Zoo News: Vaterschaftstest bringt keine eindeutige Entscheidung
"Ito", der gut sechs Monate alte Orang-Utan, turnt und hangelt mit Begeisterung durch die Kletterbäume der ZoORANGerie im Allwetterzoo. Wer ihn erzeugt hat, ist für ihn keine Frage. Wichtig ist dem Kleinen allein, dass Mutter "Temmy" stets in der Nähe ist und ihn bei Bedarf an der mütterlichen Brust trinken lässt. Für die Zoologen in Münster sollte die Klärung der Vaterschaft allerdings Grundlage einer bedeutungsvollen Entscheidung sein.

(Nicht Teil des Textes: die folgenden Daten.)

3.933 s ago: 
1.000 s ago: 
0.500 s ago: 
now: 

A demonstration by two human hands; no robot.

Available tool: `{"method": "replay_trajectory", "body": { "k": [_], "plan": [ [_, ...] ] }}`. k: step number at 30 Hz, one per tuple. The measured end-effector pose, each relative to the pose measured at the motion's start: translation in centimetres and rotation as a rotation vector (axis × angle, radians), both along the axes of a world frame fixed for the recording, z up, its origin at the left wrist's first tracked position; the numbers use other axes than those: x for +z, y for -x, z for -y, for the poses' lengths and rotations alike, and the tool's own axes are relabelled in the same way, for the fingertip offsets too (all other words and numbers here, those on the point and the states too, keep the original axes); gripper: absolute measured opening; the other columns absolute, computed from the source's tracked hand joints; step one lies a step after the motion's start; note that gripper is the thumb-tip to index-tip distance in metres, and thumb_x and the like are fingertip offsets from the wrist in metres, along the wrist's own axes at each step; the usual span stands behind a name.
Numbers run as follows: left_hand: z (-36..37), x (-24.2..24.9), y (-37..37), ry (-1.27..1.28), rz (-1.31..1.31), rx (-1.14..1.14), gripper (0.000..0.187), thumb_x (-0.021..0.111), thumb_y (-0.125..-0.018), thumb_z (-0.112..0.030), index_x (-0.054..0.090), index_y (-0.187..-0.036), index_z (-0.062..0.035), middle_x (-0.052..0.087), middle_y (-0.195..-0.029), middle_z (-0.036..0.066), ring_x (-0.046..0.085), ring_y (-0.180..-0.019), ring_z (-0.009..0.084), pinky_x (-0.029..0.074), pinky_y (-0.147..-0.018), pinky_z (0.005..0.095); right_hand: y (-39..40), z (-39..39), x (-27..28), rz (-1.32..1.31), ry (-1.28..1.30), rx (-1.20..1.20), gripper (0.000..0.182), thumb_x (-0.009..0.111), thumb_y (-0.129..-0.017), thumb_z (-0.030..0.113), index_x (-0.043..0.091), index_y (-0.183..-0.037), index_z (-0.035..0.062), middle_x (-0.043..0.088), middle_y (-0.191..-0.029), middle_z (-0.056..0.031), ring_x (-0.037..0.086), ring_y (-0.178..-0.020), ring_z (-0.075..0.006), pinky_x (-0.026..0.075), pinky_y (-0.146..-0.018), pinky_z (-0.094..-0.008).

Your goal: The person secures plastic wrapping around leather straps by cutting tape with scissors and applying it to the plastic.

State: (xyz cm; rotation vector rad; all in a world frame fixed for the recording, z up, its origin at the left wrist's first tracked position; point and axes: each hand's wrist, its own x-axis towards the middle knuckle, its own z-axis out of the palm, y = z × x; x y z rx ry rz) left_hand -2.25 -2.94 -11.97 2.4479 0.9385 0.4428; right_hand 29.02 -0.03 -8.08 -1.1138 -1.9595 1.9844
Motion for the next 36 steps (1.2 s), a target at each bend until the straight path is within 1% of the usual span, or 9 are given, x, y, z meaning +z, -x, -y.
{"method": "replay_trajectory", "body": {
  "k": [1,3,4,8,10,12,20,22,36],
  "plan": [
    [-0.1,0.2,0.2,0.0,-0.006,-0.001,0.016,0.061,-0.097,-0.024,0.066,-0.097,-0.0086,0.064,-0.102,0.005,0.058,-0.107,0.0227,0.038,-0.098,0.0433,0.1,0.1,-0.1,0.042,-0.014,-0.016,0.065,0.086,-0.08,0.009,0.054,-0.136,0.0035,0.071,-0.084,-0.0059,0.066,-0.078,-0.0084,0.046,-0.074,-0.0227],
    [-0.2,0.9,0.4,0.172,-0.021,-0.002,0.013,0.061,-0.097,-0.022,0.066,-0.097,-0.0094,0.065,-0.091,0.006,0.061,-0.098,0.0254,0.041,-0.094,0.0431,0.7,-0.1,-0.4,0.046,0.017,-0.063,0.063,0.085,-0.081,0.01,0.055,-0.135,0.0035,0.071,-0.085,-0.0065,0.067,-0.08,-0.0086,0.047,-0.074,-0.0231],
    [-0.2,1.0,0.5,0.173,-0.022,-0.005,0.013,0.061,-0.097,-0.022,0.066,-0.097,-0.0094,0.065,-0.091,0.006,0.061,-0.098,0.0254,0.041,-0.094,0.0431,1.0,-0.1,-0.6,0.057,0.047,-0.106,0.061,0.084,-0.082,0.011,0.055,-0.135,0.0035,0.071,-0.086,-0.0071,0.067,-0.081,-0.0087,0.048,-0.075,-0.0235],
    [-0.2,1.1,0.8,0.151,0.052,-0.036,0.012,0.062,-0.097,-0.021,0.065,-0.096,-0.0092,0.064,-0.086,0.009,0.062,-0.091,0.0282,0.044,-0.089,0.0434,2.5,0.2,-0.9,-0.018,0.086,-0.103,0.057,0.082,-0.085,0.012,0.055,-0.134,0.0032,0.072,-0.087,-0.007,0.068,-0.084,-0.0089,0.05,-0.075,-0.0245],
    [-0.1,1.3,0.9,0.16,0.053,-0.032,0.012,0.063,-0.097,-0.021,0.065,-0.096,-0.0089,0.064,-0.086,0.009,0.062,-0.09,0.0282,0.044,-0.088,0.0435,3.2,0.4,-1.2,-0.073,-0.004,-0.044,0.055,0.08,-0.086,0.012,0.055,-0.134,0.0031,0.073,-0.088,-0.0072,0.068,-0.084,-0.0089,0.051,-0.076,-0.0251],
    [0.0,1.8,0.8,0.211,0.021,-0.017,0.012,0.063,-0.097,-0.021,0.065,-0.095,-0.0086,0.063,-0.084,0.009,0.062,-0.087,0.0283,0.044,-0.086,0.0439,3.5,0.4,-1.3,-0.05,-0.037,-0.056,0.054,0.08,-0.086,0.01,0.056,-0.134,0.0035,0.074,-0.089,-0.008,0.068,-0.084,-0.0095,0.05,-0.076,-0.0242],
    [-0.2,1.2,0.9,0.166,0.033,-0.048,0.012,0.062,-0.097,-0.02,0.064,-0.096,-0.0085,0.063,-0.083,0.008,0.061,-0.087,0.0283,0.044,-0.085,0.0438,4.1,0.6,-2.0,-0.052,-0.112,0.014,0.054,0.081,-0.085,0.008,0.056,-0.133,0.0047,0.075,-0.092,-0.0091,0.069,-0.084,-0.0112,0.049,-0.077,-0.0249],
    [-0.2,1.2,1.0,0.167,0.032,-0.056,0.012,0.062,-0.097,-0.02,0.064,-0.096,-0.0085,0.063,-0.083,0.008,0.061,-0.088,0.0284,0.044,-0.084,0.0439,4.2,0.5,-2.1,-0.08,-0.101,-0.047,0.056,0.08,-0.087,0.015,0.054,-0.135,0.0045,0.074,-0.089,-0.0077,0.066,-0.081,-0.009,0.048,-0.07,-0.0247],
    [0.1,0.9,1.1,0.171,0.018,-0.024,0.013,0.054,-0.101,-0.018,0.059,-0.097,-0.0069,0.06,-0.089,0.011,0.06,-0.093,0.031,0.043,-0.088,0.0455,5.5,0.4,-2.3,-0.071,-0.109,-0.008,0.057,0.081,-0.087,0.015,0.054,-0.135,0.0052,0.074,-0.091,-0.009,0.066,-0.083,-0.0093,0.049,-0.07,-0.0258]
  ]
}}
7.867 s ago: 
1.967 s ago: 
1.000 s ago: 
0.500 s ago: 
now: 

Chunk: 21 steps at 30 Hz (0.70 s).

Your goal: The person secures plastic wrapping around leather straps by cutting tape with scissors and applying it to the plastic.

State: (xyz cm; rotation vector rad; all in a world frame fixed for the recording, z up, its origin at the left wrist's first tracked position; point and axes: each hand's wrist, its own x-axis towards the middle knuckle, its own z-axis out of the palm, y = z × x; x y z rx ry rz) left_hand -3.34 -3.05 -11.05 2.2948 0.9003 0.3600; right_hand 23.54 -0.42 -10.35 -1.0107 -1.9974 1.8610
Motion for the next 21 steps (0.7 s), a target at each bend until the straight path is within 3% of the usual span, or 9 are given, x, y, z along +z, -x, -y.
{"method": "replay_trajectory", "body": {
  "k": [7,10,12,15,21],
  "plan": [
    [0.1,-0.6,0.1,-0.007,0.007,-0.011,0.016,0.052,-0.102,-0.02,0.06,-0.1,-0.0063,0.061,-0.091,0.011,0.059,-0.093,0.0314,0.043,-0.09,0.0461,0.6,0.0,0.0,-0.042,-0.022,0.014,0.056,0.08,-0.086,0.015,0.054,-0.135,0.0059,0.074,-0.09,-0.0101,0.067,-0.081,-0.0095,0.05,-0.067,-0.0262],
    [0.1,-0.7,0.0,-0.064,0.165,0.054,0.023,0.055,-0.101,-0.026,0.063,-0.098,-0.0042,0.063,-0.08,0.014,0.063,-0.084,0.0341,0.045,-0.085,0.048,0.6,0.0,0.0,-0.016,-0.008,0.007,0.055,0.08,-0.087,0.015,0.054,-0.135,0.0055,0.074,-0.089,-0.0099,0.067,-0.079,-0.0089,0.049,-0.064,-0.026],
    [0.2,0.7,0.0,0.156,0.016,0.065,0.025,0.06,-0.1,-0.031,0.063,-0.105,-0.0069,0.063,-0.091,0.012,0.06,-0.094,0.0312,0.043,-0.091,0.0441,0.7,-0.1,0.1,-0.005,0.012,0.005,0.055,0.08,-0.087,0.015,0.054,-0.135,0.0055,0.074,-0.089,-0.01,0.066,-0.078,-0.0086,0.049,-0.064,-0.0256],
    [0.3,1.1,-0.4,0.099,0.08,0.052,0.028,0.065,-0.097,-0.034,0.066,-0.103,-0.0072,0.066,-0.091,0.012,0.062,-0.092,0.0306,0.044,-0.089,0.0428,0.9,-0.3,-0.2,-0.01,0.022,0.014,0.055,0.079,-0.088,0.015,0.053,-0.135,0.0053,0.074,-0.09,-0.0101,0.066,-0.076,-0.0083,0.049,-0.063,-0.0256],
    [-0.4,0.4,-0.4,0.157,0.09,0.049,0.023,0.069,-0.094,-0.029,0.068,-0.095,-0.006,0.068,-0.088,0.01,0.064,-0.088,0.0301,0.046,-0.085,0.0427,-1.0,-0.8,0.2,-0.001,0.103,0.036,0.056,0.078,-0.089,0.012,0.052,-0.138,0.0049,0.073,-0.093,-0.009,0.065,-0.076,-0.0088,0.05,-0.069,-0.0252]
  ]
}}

Der Allwetterzoo hatte 2004 zwei inzwischen neunjährige Orang-Utans aus dem Zoo Aalborg in Dänemark übernommen. Trennen wollte man die Beiden erst im geschlechtsfähigen Alter, bevor es zu Auseinandersetzungen um den Rang in der Gruppe kommt. "Nur der, der sich fortpflanzt, sollte in Münster bleiben", sagt Kurator Dr. Dirk Wewers. Also nahm man Kot- und Urinproben von Sohn "Ito" sowie den potentiellen Vätern "Pongo" und "Demo". Sicherheitshalber wurde auch von dem als impotent geltenden 35jährigen "Jonny" eine Urinprobe genommen. Sämtliche Proben wurden zur Untersuchung in das Deutsche Primatenzentrum in Göttingen geschickt.Jetzt wird es allerdings verzwickt: Im Februar hatte ein zweites Orang-Utan-Weibchen im Allwetterzoo eine Totgeburt. Von diesem Jungtier wurden Gewebeproben für den Vaterschaftstest untersucht. Das Ergebnis: Im Allwetterzoo leben zwei Väter! "Pongo" ist für "Ito" verantwortlich. "Demo" ist der Erzeuger des toten Babys. "Jonny" schied als Vater aus. "Wer jetzt von den beiden jungen Männern in Münster bleiben darf, ist noch offen", sagt Dr. Wewers, "wir hatten auf die Klärung der Vaterschaftsfrage als Entscheidungshilfe gesetzt, aber nun müssen wir andere Kriterien heranziehen". -Allwetterzoo Münster/ Red.